Monday, March 16, 2020

The Dawning of the Age of Precarious






I put my phone down and then, without thinking, pick it back up.  On the commercials in between Olivia and Benson, I involuntarily reach for my phone and check the headlines to see if there are changes in the last six minutes, obsessed with the lack of order in this seemingly lawless state we find ourselves sinking into - the abyss of CoVid 19.  I read the new death toll out loud, even when no one except the pups are listening.  Abrupt text messages from family and friends ding as I become immersed with the details, the changes, the numbers and the lies circulating under these spacious skies.  I'm worried about the brotherhood from sea to shining sea because the big white house on the purple mountain is not - at all - majestic.  

At least two close family members are on the front lines, heroes, working in hospitals where droplets can run rampant.  I want to scoop up all of my loved ones and secure them in our home with locked doors with Colt cocked.  If you know me well, you know that I err on the side of ferocious when challenged.  The most challenging part of Right Now, for me, is ignorance.  But then again, the ignorance isn't any different from any other day here in the amber waves of grain and greed.

I have to admit that I am a bit of a hoarder.  No, not toilet paper or paper towels or Purell.  I hoard well made cotton socks and good quality linens and I probably do have more hair ties than a person should have in a lifetime.  If I end up in bed with CoVid19, I want to be on my own sheets, with my own socks and all of my hair ties in my hair to make a statement.  And my statement will be:

            Darlin', give me a head with hair, long beautiful hair.......
                           
                                            https://www.youtube.com/watch?v=w_zaSKZks1A

Okay, seriously, I was thinking that we, as a nation under God, need more information about this particular strand of Corona virus.  I have a little savings and I can donate some money for research if the guy on the purple mountain and all of his cronies would go to Wuhan on a fact finding mission.  I think they should hit every wet market in China so that they get all of the particulars needed to fight this war.  They can get fabulous deals on flights right now; hell, The Donald can take his entire family on Delta for just pennies. I'll kick in some change for them all to have a big, bat bbq - I think we could raise some really great, I mean tremendous, really really important money for that event...it could be so good, really, just fabulous and wonderful and so great, just the best, really.

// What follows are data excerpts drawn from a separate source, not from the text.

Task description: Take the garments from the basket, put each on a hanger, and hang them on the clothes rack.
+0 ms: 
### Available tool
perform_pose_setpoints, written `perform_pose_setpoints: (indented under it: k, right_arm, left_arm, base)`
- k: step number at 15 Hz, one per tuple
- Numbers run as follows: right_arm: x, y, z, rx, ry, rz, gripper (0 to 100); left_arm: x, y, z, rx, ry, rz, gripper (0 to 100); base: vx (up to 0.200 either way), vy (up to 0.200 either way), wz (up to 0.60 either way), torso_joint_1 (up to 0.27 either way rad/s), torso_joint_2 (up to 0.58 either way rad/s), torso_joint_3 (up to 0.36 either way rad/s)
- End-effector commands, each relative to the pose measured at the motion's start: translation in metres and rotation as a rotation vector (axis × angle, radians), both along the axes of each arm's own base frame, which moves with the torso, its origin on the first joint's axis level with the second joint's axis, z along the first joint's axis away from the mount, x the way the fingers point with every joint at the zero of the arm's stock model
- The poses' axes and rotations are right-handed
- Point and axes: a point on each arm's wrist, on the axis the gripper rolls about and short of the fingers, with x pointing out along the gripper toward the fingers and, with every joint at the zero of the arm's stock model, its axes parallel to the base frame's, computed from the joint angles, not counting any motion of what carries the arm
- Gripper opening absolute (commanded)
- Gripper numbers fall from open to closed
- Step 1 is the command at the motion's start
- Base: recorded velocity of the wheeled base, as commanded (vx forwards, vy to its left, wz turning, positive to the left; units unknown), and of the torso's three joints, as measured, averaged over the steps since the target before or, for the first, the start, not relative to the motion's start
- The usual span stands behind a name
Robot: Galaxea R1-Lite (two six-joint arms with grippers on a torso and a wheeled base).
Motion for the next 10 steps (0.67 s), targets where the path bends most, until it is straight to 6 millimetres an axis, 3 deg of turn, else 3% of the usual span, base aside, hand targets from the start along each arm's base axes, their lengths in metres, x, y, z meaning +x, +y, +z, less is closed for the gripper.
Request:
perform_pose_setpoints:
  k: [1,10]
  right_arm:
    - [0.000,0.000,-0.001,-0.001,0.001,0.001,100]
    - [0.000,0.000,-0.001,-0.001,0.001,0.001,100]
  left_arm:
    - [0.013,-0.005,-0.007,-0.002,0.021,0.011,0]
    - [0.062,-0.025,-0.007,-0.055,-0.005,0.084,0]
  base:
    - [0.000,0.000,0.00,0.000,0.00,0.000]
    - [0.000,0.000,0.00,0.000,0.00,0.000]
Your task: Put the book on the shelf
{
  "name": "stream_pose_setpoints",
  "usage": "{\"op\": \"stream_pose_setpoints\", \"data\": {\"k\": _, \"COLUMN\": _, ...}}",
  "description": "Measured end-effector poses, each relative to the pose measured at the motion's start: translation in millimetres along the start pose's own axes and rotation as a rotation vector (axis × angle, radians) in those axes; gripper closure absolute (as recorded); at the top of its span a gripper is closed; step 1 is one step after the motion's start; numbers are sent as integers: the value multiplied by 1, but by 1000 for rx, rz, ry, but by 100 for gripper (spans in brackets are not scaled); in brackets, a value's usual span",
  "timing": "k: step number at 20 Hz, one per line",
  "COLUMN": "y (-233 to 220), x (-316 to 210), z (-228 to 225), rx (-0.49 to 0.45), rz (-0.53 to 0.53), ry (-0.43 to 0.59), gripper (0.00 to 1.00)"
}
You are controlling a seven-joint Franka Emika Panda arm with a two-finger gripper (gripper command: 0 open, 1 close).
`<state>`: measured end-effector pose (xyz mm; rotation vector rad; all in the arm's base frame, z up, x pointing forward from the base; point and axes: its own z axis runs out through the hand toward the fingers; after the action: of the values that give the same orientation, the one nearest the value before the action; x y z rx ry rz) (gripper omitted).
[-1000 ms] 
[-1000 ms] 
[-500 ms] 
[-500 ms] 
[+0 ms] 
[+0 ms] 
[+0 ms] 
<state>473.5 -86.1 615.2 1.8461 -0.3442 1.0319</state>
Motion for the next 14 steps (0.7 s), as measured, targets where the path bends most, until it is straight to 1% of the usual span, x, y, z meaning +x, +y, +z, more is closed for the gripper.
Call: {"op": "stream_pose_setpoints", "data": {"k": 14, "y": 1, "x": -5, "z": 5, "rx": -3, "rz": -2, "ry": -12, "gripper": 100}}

No, I'm not high.  I'm just trying to amuse myself in this age of  - you guessed it  ....

                                                         https://www.youtube.com/watch?v=ajgeaOt_HTQ


And now, what you've really been waiting for...the update on Jolynn.

         Today is Day Plus 38.  Jan's donated cells have been homesteading in Jolynn's bones for 38 days now and it's been a smooth transition.  The OHSU staff continues to be blown away by her amazing progress and admitted today that she is, indeed, in the high percentile of excellent recovery from the bone marrow transplant.  The medication dosages change periodically and that can be confusing as hell but we are managing.  The appointments sometimes change and that's a tad frustrating but overall, OMG, we have NOTHING to complain about!  She doesn't have a fever, she doesn't have mouth sores or rashes or anything that was predicted to manifest with GVHD.  Occasional nausea and exhaustion but, hey, that's not bad! Her nurse manager wants her to get out of bed - to walk - to get some exercise.  She spends entirely too much time in bed all day.  The weather is sunny - walks need to be part of every day.  That's her prescription.  WALK.  We picked up more meds today - some of which have to be specially mixed with water in a timely manner by the pharmacist - all efforts to help Jolynn be more comfortable with taking pills....whatever it takes to help Jolynn swallow the pills and, eventually, swallow the reality that, yes, she did have cancer but she beat it.  This is the dawning...

Let the sunshine, let the sunshine in, the sunshine in
Let the sunshine, let the sunshine in, the sunshine in
Let the sunshine, let the sunshine in
                            
                P.S.  A special shout out of extreme gratefulness to Trish for cleaning our home while we 
                         went to the cancer center today - what a sweet, wonderful act of kindness!